- [EXERCISE OBJECTIVE]: Return the material unaltered, line by line.

- [DATA SEGMENT]:

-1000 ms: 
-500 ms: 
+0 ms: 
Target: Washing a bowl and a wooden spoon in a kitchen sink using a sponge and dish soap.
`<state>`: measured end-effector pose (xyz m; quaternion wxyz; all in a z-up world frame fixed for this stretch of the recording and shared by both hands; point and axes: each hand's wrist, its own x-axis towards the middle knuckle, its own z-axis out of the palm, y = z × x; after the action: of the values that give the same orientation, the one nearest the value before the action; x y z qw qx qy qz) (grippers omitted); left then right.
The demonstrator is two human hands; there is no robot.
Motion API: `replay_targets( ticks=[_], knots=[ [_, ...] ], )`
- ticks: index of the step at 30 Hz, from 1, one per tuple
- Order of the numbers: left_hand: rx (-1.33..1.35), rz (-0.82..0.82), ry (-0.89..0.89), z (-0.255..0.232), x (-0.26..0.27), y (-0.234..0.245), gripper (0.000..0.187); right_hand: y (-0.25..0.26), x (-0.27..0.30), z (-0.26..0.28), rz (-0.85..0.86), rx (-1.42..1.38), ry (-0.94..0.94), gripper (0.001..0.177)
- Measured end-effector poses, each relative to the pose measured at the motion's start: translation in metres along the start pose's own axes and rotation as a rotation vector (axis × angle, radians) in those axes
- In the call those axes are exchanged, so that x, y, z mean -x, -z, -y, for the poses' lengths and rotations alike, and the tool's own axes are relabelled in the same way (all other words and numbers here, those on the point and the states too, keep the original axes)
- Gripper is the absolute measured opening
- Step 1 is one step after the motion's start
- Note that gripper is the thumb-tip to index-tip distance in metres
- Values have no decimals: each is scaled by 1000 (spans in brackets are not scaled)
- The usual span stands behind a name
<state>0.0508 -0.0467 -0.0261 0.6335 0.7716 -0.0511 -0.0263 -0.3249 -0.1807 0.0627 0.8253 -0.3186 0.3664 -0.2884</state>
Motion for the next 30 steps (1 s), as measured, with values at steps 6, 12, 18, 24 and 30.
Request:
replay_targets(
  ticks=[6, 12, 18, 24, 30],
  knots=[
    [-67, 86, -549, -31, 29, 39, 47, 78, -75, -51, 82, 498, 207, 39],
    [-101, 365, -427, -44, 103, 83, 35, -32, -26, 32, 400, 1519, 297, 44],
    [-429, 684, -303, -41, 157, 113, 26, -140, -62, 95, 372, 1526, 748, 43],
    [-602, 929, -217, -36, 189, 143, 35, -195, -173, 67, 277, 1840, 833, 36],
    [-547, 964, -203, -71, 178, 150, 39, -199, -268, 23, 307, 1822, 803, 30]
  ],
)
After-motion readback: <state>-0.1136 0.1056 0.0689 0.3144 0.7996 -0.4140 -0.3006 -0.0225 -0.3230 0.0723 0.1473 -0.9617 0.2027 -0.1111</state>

- [SOLUTION TO THIS TASK]:
-1000 ms: 
-500 ms: 
+0 ms: 
Target: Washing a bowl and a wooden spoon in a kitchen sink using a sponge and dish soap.
`<state>`: measured end-effector pose (xyz m; quaternion wxyz; all in a z-up world frame fixed for this stretch of the recording and shared by both hands; point and axes: each hand's wrist, its own x-axis towards the middle knuckle, its own z-axis out of the palm, y = z × x; after the action: of the values that give the same orientation, the one nearest the value before the action; x y z qw qx qy qz) (grippers omitted); left then right.
The demonstrator is two human hands; there is no robot.
Motion API: `replay_targets( ticks=[_], knots=[ [_, ...] ], )`
- ticks: index of the step at 30 Hz, from 1, one per tuple
- Order of the numbers: left_hand: rx (-1.33..1.35), rz (-0.82..0.82), ry (-0.89..0.89), z (-0.255..0.232), x (-0.26..0.27), y (-0.234..0.245), gripper (0.000..0.187); right_hand: y (-0.25..0.26), x (-0.27..0.30), z (-0.26..0.28), rz (-0.85..0.86), rx (-1.42..1.38), ry (-0.94..0.94), gripper (0.001..0.177)
- Measured end-effector poses, each relative to the pose measured at the motion's start: translation in metres along the start pose's own axes and rotation as a rotation vector (axis × angle, radians) in those axes
- In the call those axes are exchanged, so that x, y, z mean -x, -z, -y, for the poses' lengths and rotations alike, and the tool's own axes are relabelled in the same way (all other words and numbers here, those on the point and the states too, keep the original axes)
- Gripper is the absolute measured opening
- Step 1 is one step after the motion's start
- Note that gripper is the thumb-tip to index-tip distance in metres
- Values have no decimals: each is scaled by 1000 (spans in brackets are not scaled)
- The usual span stands behind a name
<state>0.0508 -0.0467 -0.0261 0.6335 0.7716 -0.0511 -0.0263 -0.3249 -0.1807 0.0627 0.8253 -0.3186 0.3664 -0.2884</state>
Motion for the next 30 steps (1 s), as measured, with values at steps 6, 12, 18, 24 and 30.
Request:
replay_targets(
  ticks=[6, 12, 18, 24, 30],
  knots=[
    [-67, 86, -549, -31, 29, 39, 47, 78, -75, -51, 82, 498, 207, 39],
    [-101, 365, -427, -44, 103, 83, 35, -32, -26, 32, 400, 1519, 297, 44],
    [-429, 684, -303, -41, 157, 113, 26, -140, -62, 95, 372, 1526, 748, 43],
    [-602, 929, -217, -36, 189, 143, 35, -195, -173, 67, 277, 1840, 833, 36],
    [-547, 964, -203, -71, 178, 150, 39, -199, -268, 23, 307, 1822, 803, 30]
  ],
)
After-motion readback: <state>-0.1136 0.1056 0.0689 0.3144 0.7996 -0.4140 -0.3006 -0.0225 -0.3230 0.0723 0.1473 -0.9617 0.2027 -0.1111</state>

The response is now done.